BEGIN Source material

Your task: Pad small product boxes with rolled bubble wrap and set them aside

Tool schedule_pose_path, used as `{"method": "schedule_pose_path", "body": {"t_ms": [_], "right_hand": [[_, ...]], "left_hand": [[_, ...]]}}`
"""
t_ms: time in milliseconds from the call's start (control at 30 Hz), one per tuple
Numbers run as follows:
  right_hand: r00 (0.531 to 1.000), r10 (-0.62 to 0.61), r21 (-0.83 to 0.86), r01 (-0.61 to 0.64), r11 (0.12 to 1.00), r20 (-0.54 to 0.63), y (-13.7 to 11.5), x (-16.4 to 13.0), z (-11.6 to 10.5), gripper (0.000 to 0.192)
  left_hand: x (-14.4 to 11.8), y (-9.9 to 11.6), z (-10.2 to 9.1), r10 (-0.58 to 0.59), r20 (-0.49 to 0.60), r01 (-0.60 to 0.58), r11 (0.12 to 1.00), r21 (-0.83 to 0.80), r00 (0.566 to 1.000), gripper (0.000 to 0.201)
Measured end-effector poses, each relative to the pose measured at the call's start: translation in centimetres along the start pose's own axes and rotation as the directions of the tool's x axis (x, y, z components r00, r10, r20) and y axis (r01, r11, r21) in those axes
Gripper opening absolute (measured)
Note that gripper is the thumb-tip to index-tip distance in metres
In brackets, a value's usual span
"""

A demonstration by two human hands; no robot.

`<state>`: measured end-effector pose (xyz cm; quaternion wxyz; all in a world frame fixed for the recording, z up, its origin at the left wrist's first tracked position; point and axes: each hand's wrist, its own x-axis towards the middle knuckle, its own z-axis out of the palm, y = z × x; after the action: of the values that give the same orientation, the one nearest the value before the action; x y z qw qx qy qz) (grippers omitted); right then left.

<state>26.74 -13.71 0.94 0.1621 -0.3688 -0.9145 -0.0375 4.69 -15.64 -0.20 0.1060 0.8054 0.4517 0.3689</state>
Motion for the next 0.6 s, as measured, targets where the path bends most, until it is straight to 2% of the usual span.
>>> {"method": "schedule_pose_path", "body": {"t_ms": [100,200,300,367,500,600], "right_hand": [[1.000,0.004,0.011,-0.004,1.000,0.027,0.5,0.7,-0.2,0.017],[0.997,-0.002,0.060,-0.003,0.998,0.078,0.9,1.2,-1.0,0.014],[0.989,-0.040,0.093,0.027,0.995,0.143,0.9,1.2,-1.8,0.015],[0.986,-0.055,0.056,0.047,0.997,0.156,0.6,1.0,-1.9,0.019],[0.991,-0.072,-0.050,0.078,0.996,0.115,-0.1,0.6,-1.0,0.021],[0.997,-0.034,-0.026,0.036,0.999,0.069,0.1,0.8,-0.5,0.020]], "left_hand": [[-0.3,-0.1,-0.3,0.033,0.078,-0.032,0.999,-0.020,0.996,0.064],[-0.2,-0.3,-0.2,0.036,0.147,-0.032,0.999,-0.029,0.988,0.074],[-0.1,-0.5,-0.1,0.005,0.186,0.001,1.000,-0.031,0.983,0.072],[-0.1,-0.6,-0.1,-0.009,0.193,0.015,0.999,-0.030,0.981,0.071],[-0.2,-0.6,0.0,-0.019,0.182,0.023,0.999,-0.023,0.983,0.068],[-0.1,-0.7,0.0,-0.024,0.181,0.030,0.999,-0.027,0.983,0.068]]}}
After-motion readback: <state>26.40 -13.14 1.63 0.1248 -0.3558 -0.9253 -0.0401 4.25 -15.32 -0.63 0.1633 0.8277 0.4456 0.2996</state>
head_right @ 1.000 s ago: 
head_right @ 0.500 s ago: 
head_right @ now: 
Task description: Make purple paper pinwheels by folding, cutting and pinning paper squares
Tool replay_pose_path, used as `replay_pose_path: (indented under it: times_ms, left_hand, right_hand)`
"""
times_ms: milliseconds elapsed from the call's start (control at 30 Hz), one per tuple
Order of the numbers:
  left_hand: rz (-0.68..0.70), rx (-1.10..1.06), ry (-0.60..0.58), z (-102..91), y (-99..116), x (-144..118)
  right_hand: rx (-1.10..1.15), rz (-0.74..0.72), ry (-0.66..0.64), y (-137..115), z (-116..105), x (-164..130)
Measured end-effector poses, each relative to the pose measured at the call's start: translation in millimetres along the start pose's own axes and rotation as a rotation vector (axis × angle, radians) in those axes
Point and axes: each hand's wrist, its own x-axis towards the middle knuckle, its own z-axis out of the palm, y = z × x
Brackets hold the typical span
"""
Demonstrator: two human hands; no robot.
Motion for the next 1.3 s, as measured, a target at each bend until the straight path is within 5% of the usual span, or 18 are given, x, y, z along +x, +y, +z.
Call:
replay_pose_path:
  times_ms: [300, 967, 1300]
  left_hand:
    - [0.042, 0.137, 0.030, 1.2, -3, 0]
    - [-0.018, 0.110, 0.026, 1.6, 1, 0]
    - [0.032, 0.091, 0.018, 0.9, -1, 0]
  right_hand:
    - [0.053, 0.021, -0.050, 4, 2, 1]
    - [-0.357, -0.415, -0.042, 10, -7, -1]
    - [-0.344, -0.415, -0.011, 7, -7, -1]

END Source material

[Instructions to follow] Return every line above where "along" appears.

[Exercise output]
Measured end-effector poses, each relative to the pose measured at the call's start: translation in centimetres along the start pose's own axes and rotation as the directions of the tool's x axis (x, y, z components r00, r10, r20) and y axis (r01, r11, r21) in those axes
Measured end-effector poses, each relative to the pose measured at the call's start: translation in millimetres along the start pose's own axes and rotation as a rotation vector (axis × angle, radians) in those axes
Motion for the next 1.3 s, as measured, a target at each bend until the straight path is within 5% of the usual span, or 18 are given, x, y, z along +x, +y, +z.

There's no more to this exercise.